Or, il faudrait se demander ce qu’on entend par « sécularisation », et ce que signifie ce « projet d’émancipation » et on doit dans toute discussion qui concerne l’islam/l’émancipation des femmes, l’islam/modernité, l’islam /« laicité » etc., commencer par décoloniser et dés-essentialiser notre lecture à la fois du féminisme (de la modernité et de la laïcité) et de l’islam :
– Il faut rappeler que le procès de sécularisation ne signifie pas la même chose pour tout le monde : le terme de « laicité » français n’a pas son équivalent en langue arabe par exemple (on parle plutôt de seculier « ‘ilmani »). Comme le dit très justement l’intellectuel irakien Sami Zubaida1, la sécularisation dans les sociétés moyen-orientales a certes signifié une distinction et une séparation structurelle et institutionnelle des sphères sociales de la religion et de ses autorités. C’est-à-dire que la société n’est plus dirigée institutionnellement par le religieux, on ne parle plus selon les « Lois de Dieu ». Mais cela ne signifie pas nécessairement une diminution ou une faiblesse de la pratique religieuse. Les individus peuvent rester « religieux » tout en vivant dans un cadre qui n’est pas structuré par le religieux, ce qui est le cas dans la plupart des sociétés moyen-orientales.
– Le féminisme, la sécularisation a été une expérience coloniale pour les sociétés arabes et musulmanes, et c’est à partir de la période coloniale et surtout pour justifier l’ambition coloniale qu’il y eut cette construction de l’Autre musulman « archaïque », « patriarcale », « obscurantiste » face à l’Occident qui serait le modèle par excellence de modernité et de progrès.

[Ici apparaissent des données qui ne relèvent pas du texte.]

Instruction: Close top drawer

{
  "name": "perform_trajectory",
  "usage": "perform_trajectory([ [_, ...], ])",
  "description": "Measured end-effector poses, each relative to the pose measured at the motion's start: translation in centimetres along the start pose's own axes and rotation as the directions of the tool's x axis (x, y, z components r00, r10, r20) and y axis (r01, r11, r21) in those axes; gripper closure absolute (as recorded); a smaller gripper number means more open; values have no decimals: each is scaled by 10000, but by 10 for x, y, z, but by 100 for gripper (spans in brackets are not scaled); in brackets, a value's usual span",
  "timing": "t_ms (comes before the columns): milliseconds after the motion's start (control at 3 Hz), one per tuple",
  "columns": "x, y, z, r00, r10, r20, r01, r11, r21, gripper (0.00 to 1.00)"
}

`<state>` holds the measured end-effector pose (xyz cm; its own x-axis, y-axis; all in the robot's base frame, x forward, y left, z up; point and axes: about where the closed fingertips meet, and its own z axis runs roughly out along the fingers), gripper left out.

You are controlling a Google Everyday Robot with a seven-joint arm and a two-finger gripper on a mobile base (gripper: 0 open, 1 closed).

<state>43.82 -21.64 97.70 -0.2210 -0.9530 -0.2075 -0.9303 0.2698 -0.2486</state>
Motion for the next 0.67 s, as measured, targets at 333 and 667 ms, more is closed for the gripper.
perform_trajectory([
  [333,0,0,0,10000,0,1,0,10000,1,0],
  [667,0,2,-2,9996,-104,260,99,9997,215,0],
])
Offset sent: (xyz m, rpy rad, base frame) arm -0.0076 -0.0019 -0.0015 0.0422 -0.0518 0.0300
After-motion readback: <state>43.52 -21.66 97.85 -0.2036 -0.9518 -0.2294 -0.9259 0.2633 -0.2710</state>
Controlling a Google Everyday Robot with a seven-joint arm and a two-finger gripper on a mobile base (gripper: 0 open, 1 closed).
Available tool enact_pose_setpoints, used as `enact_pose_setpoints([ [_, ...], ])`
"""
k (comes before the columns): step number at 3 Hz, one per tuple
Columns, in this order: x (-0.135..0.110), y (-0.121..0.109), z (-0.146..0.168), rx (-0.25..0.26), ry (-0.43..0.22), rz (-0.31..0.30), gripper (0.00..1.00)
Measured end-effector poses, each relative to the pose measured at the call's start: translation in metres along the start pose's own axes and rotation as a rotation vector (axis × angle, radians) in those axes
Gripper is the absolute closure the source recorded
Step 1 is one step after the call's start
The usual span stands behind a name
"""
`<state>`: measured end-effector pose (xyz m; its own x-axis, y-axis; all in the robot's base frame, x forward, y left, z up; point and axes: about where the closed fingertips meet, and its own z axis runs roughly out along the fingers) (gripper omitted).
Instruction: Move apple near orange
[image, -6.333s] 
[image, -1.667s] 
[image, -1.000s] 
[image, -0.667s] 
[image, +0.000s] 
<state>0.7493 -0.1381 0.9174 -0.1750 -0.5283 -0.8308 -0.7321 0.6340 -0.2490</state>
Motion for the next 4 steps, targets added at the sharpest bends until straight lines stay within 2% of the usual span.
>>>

Un exemple parlant : Leila Ahmed dans son récent ouvrage A Quiet Revolution2 qui traite des processus de voilement et de dévoilement au Moyen-Orient montre qu’à la fin du 19ième siècle dans un pays comme l’Egypte, alors que le voile était une pratique culturelle, porté par la plupart des égyptiennes qu’elles soient chrétiennes, juives ou musulmanes : seul le voile musulman va être désigné comme symbole par excellence de l’oppression des femmes. Cette définition du voile comme lié au « patriarcat musulman » par le colon va influer sur la nature des processus de dévoilement et de revoilement par la suite dans les sociétés musulmanes.
Pour dépasser la binarité de ces oppositions et les comprendre, pour mieux les déconstruire, il me semble que parler des féminismes islamiques en tant qu’outil et concept intellectuel, mais aussi en tant que mouvement transnational, est intéressant. Pourquoi ? Parce qu’à mon sens et comme je le présente et l’introduit dans l’ouvrage Féminismes islamiques cela nous permet justement de repenser le féminisme, de le décoloniser, mais aussi de dés-essentialiser « l’islam » : qu’est-ce qu’on entend par féminisme et qu’est-ce qu’on entend par islam ? Et on se rend très vite compte qu’il faut parler au pluriel : qu’il y a bien des féminismes et des manières très différentes d’appréhender et de vivre l’islam.
Parce que la vision coloniale de l’islam, c’est aussi lui faire perdre son hétérogénéité, la complexité de ses réalités, tout comme l’approche essentialiste du féminisme c’est de le réduire à une modalité de lutte pour l’émancipation.
Pour commencer, il faut rentrer dans la manière dont le féminisme, l’égalité et la question de l’émancipation est posé à l’intérieur du cadre religieux musulman : il s’agit de comprendre comment les choses se pensent, se posent, selon quel processus et quelle modalité les questions se formulent dans des contextes où l’islam est un référent à la fois spirituel, mais aussi culturel et identitaire majeur.